Tool of the Month - Wikispaces.com (January, 2012)

A wiki is a web service used to build your own websites with flexible structure, multimedia content and easy-to-use hypertext. You can use it for project work, e-portfolios, dynamic syllabi, digital grade books, your personal site, virtual classrooms and many related and combined teaching products, projects and resources. A wiki is easy to set up, requires little to none technical skills to maintain and works effortlessly on the web. This might be the easiest and the most intuitive way to publish and author content on the web.

Wiki is different from any other web publishing platform for three reasons:
1. Wikis don’t have a file system or a pre-set hierarchy. Any page could link to any other page, to all pages or no pages. A wiki is simply a set of documents that you link whichever way you like. You don’t bother about file names, extensions, link validity, folders or other technicalities – the wiki engine takes care of everything, so you only focus on the content that matters.
2. Wiki is loosely based on interlinking and heavily based on searching. Even if your wiki site pages are not linked, your users will still be able to find what they need – if they know what to look for. Search is available on all wiki sites.
3. Wikis are very limited in terms of overall design, but are very easy to use, edit, write and build within the boundaries of the working area. You might not be able to add exquisite custom backgrounds to your pages, or build advanced cascading styles or javascript animation on a page-to-page basis. But you can definitely make nice-looking texts and insert images and videos where your content needs to go.

The wiki workflow is very simple.
Let me break it down for you in easy steps. Please read all steps before you get into actual creation, so you have a clear idea of what you are going to do.
1. To create a wiki site, go to Wikispaces.com and click “Wikis for Individuals and Groups”. On the next page fill in a form and follow the instructions on a few pages ahead.
2. When you’ve created a wiki site, it starts with one empty home page. You start work by clicking Edit on that page and entering Edit mode.
3. In the Edit mode you write the content to publish and insert the media to complement it. Wikispaces visual editor is familiar even to a novice computer user.
4. From the edit mode you also decide what sections and pages you want for your wiki site at the moment. To create those pages, write their names in the home page, select them and click Link. The dialogue will say These pages don’t exist yet, ignore that at the moment.
5. Click Save to return to viewing the home page (not editing). Now click the newly created links. They will say “Page doesn’t exist yet. Create?”—Say Create. Whenever a wiki site sees a link to a page that doesn’t exist, it lets you create and edit that page straight away. If the page with a similar name exists, the wiki site creates a valid link.
6. You can now edit new pages by clicking “Edit”. You can also add new pages inside the new ones, edit the old ones, interlink them by calling them by name and linking.
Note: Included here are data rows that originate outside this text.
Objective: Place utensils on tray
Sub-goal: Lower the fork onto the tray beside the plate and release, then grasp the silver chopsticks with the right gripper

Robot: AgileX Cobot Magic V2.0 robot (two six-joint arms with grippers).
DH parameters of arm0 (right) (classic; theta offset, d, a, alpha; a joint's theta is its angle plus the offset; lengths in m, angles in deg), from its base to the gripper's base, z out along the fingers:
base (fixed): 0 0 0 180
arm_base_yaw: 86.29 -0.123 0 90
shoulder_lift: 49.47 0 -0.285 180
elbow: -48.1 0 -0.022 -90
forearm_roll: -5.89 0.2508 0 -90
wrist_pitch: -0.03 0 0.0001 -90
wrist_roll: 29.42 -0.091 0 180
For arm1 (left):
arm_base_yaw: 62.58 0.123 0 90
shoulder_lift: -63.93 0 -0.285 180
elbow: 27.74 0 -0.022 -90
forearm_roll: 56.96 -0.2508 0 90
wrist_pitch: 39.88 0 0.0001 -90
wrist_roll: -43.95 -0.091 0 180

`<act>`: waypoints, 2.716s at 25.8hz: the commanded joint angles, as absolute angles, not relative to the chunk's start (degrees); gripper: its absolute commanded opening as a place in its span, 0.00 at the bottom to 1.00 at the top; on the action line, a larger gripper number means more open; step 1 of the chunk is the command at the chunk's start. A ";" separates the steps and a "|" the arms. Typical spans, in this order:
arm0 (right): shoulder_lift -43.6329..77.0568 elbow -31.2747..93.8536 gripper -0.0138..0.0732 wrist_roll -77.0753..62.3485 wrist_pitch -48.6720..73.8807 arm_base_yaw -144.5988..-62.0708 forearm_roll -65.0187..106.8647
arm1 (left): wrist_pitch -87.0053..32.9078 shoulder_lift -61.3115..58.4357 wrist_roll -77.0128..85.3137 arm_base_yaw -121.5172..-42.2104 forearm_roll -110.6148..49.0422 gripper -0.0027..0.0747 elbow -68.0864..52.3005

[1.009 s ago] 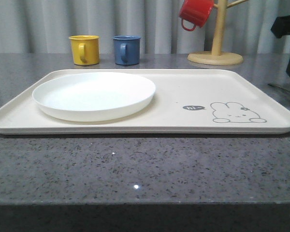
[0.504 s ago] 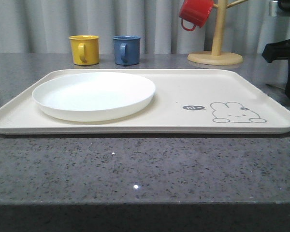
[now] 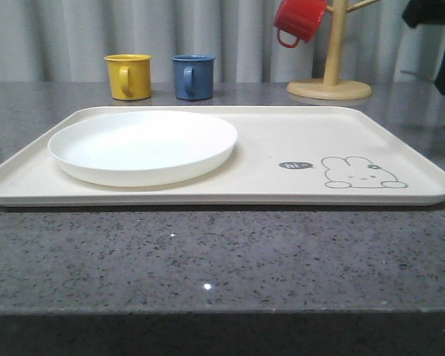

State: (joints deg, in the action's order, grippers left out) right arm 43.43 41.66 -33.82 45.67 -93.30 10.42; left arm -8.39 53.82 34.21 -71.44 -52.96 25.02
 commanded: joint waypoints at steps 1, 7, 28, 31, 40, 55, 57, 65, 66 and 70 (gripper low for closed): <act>41.12 46.73 0.12 -39.34 46.44 -99.74 8.22 | -12.61 53.02 34.79 -71.44 -52.31 0.01 23.59; 45.94 52.33 0.11 -57.05 47.98 -113.31 -3.19 | -12.61 53.02 34.79 -71.44 -52.31 0.01 23.59; 58.06 54.09 0.15 -70.21 42.59 -115.37 -0.25 | -12.61 53.02 34.79 -71.44 -52.31 0.01 23.59; 58.29 54.09 0.27 -70.21 42.12 -115.37 0.11 | -12.61 53.02 34.79 -71.44 -52.31 0.01 23.59; 56.62 55.71 0.60 -70.10 45.45 -114.70 0.24 | -12.61 53.02 34.79 -71.44 -52.31 0.01 23.59; 47.64 53.57 0.61 -34.77 62.09 -86.42 2.89 | -12.61 53.02 34.79 -71.44 -52.31 0.01 23.59; 48.36 52.34 0.61 -31.52 62.16 -83.82 4.54 | -12.61 53.02 34.79 -71.44 -52.31 0.01 23.59; 54.62 51.63 0.61 -28.15 62.56 -82.21 6.24 | -12.61 53.02 34.79 -71.44 -52.31 0.01 23.59; 55.32 51.63 0.61 -28.15 62.50 -82.21 6.29 | -12.61 53.02 34.79 -71.44 -52.31 0.01 23.59; 56.76 51.63 0.52 -28.15 62.48 -82.21 6.70 | -12.61 53.02 34.79 -71.44 -52.31 0.01 23.59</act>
State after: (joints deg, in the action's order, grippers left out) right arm 58.90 50.41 -28.87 63.46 -82.43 6.49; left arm -8.39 53.82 34.21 -71.44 -52.96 25.02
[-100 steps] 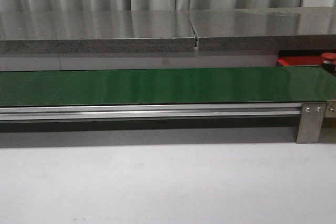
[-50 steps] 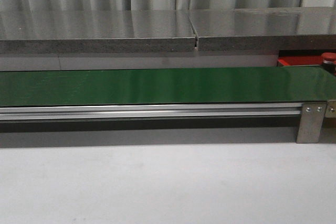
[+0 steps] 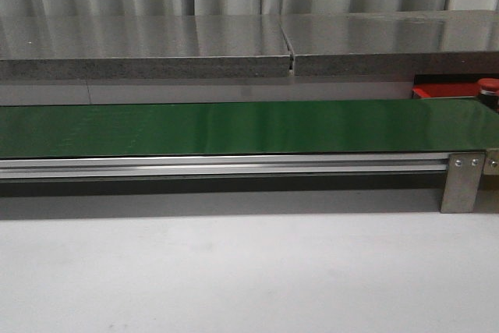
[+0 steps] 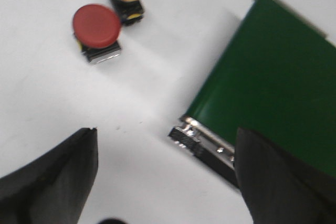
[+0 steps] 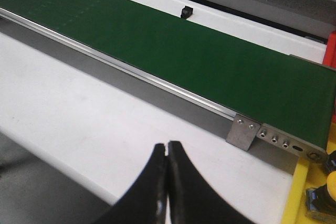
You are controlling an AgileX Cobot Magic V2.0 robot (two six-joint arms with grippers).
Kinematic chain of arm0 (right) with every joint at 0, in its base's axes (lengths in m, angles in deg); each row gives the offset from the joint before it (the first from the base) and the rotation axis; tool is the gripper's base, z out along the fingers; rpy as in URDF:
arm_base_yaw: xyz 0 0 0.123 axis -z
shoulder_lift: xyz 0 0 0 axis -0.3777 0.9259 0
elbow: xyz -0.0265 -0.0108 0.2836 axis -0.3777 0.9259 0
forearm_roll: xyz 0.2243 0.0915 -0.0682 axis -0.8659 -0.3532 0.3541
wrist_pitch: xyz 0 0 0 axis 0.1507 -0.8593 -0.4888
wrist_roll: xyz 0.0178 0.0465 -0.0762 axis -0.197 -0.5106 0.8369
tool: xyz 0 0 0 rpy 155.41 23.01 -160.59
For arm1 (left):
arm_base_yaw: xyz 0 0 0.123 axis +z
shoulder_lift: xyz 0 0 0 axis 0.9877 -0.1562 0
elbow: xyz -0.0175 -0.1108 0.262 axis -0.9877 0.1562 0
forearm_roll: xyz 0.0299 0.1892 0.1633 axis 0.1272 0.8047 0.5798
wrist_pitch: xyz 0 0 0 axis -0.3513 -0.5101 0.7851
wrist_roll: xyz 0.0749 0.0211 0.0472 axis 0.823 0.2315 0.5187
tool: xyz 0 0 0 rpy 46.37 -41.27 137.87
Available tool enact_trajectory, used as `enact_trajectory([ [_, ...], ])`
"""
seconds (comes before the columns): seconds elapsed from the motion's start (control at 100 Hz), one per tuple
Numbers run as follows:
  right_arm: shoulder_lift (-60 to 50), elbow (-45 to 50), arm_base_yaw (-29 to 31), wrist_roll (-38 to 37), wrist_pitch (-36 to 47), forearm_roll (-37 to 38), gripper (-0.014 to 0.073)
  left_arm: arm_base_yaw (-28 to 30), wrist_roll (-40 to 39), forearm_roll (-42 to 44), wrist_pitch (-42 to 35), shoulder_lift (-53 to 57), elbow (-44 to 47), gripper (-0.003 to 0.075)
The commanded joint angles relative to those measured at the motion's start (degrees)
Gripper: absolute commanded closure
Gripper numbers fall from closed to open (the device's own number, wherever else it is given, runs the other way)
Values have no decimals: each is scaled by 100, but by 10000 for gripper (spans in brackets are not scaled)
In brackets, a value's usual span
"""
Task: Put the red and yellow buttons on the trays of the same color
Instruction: 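Move the left gripper to the pile and grasp a red button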
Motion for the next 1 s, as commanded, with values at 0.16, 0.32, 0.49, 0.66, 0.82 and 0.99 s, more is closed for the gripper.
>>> enact_trajectory([
  [0.16, 39, -149, -2, 61, 385, -44, 662, 38, -855, 861, 107, -612, -647, 185],
  [0.32, 39, -149, -2, 61, 385, -44, 662, 38, -866, 861, 141, -1180, -1046, 185],
  [0.49, 39, -149, -2, 61, 385, -44, 662, 38, -866, 861, 141, -1759, -1589, 185],
  [0.66, 39, -149, -2, 61, 385, -44, 662, 38, -866, 836, 119, -2266, -2068, 187],
  [0.82, 39, -149, -2, 61, 385, -44, 662, 38, -866, 772, 119, -2546, -2409, 196],
  [0.99, 39, -149, -2, 61, 385, -44, 662, 18, -866, 736, 16, -2629, -2511, 276],
])
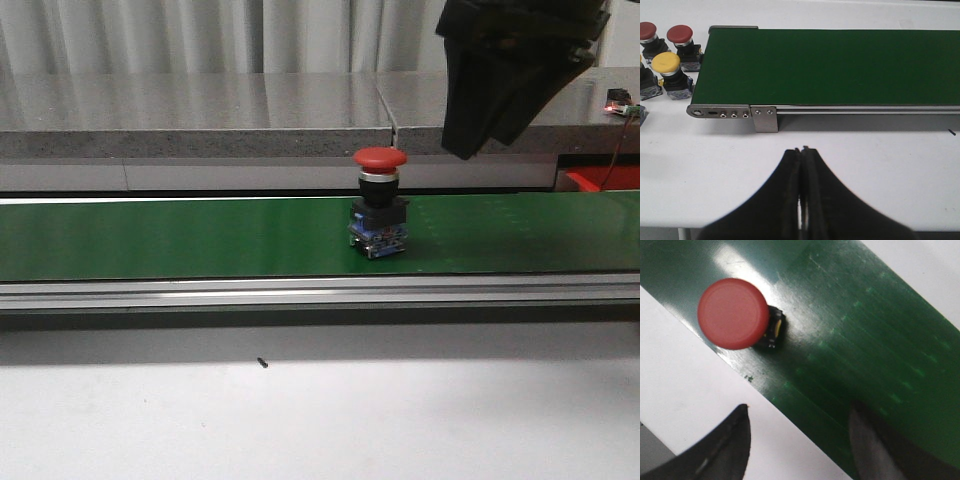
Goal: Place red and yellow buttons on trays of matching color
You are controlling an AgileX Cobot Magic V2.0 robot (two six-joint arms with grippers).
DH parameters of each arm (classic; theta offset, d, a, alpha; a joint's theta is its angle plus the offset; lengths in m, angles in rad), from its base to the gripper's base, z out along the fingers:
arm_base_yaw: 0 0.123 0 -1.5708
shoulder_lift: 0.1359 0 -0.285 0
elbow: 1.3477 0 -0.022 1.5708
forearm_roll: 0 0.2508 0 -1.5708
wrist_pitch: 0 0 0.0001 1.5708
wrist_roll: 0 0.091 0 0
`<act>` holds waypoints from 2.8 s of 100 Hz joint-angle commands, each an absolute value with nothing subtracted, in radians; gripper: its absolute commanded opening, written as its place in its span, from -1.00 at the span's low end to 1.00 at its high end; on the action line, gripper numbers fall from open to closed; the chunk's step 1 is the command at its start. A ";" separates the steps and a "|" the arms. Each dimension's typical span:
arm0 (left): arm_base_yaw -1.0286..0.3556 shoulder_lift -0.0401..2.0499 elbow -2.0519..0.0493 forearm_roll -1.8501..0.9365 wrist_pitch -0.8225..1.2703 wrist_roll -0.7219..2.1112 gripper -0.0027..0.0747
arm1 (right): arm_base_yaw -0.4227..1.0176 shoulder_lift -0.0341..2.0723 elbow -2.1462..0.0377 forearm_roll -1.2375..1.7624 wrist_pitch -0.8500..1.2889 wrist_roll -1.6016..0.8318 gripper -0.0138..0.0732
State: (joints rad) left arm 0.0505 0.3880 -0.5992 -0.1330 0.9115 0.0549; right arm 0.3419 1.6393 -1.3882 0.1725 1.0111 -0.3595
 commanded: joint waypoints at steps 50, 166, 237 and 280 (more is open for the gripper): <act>0.043 0.394 -0.625 -0.149 0.851 0.054 -0.98 | 0.343 1.666 -1.411 0.321 0.894 -0.580 0.32; 0.043 0.394 -0.625 -0.149 0.851 0.054 -0.98 | -0.134 1.536 -1.411 0.330 0.689 -0.564 -0.53; 0.043 0.394 -0.625 -0.149 0.851 0.054 -0.98 | -0.506 1.705 -1.410 0.408 0.430 -0.515 -0.53; 0.043 0.394 -0.625 -0.149 0.851 0.054 -0.98 | -0.540 1.879 -1.410 0.588 0.282 -0.514 -0.53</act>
7. You can always change your site structure by deleting the pages you no longer need or relinking them. In fact, after some time with the wikis you realize that these sites don’t really have a structure — more like a starting point and the infinite universe of possible links that you might or might not create.

Here are some Wikispaces-specific user hints to help you feel more comfortable with the platform:
1. You can use the Wikispaces sidebar (area typically to the left of the content) as your custom navigation area. Find a link that says “Edit navigation” and edit the area as if it were a regular wiki page.
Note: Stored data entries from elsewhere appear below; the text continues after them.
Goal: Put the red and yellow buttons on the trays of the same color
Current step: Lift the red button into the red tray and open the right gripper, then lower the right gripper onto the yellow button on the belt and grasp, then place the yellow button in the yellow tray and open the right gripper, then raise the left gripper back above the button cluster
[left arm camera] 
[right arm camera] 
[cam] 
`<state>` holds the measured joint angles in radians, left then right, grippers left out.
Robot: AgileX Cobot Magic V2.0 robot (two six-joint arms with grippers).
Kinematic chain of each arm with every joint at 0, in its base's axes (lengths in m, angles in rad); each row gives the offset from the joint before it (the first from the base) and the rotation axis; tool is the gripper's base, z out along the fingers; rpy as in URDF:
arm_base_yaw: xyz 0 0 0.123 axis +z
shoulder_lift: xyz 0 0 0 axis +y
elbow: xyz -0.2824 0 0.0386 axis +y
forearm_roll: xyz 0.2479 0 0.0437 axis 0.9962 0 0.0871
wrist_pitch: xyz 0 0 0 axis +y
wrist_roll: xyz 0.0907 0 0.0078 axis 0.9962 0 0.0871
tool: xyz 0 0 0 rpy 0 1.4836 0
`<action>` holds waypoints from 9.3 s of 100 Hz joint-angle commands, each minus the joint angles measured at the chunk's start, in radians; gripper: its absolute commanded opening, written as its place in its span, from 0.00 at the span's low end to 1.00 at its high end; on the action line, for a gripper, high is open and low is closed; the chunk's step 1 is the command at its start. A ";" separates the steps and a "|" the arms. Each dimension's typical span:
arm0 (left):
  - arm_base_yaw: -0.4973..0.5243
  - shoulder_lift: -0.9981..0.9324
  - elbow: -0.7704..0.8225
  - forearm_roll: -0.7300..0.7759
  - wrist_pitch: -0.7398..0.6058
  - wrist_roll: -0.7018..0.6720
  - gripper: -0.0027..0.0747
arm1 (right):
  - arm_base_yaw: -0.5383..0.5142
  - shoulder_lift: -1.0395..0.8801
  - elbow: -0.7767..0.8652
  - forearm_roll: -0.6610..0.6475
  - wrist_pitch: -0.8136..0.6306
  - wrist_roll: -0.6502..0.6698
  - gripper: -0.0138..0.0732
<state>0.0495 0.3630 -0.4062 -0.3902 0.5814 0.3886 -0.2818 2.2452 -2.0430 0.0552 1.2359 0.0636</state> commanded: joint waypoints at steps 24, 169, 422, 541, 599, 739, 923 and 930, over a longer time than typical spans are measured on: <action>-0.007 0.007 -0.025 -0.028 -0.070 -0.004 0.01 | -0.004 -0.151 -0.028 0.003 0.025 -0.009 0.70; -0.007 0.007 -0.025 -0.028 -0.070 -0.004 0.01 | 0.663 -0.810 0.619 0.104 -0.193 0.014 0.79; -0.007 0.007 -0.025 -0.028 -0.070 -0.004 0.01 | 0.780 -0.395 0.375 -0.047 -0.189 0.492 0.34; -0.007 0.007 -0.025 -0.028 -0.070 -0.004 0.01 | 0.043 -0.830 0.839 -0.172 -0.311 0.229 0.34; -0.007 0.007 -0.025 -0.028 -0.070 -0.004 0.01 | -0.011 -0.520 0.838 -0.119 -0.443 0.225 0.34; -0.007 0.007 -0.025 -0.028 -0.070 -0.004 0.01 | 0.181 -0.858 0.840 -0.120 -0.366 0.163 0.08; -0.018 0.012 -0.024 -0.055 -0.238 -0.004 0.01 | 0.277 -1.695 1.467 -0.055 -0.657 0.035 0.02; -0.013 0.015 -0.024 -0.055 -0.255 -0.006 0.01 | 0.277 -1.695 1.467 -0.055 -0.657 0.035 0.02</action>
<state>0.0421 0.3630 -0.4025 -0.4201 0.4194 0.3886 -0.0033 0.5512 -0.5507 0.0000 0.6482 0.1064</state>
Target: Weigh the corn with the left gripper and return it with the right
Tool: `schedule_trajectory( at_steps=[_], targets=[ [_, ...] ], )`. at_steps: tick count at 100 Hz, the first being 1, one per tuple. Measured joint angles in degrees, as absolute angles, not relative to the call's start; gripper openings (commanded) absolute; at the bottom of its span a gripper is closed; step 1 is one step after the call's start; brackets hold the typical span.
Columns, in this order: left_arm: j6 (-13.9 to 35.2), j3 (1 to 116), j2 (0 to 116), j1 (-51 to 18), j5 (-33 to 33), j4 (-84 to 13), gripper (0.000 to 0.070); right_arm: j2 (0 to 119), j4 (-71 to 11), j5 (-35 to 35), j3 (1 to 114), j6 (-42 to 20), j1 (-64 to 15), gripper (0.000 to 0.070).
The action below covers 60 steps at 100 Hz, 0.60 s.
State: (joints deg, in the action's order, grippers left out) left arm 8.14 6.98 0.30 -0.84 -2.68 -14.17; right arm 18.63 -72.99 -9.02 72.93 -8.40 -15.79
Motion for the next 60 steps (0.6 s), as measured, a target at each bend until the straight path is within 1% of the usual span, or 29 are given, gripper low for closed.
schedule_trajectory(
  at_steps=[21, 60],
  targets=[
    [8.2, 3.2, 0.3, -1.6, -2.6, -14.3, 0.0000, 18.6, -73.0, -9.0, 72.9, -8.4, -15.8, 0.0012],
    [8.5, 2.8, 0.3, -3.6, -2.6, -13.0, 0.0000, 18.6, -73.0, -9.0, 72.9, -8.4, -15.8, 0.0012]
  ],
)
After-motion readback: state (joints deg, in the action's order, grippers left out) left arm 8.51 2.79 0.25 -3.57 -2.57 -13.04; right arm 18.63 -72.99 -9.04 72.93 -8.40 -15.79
2. You can change and set up all of your wiki site details, preferences and settings in the Manage Wiki section. The overall design settings are in the “Look and Feed” section. Bulk pages actions are in the Pages section. Read/write protection is in the Permissions section.
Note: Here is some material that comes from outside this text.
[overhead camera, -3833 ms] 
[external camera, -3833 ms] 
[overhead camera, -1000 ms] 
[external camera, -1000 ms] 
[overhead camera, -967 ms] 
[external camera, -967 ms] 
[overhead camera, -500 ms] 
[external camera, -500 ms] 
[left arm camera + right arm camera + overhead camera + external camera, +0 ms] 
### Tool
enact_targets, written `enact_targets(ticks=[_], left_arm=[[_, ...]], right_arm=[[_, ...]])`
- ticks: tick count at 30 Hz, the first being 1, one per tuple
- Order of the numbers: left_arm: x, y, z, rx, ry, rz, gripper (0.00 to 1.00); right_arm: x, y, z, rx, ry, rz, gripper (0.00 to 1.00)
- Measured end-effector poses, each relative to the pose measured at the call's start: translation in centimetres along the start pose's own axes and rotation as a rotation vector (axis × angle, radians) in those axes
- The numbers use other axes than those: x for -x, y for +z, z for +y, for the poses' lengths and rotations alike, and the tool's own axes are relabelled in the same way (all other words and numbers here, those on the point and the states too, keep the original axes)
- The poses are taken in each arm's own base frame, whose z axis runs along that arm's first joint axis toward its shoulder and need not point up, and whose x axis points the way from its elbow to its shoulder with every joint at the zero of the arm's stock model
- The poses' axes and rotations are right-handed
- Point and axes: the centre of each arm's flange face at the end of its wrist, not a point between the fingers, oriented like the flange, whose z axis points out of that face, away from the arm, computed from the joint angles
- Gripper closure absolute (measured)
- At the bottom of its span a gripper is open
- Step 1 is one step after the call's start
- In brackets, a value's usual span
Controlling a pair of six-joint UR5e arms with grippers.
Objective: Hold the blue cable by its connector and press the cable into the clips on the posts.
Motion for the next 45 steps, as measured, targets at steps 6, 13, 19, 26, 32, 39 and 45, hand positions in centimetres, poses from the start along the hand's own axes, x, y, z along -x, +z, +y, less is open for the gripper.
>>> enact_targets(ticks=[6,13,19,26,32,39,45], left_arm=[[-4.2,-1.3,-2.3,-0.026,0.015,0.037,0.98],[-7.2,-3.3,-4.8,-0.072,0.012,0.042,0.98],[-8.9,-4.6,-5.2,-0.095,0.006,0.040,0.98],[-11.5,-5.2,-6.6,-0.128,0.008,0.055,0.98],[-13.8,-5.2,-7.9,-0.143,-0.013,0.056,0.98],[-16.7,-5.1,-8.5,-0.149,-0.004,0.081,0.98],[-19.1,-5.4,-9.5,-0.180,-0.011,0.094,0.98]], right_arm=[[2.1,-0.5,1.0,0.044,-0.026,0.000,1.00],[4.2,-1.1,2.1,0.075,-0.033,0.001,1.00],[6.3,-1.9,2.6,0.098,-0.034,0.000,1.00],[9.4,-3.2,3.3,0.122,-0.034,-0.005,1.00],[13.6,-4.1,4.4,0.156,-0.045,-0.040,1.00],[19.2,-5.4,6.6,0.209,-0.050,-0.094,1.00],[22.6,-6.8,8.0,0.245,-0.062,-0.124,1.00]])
3. By default, your wiki is editable by the whole world. To make it only editable by your students, go to “Manage Wiki — Permissions“ and set it to Protected. Now go to “Manage Wiki — Invite people” and paste all your students’ emails into the corresponding box. You might want to edit the invitation letter below. Then click Send, and your students will get an email offering to join the wiki. Once they accept the offer, they become both authorized users and editors.
4. To protect some of your wiki pages from edits by your students (e. g., a digital grade book page), click Lock under the PAGE menu (click the triangle to the right of the PAGE tab). You will now be the only user to edit the page. To allow student edits for the locked page, click Unlock in the same menu.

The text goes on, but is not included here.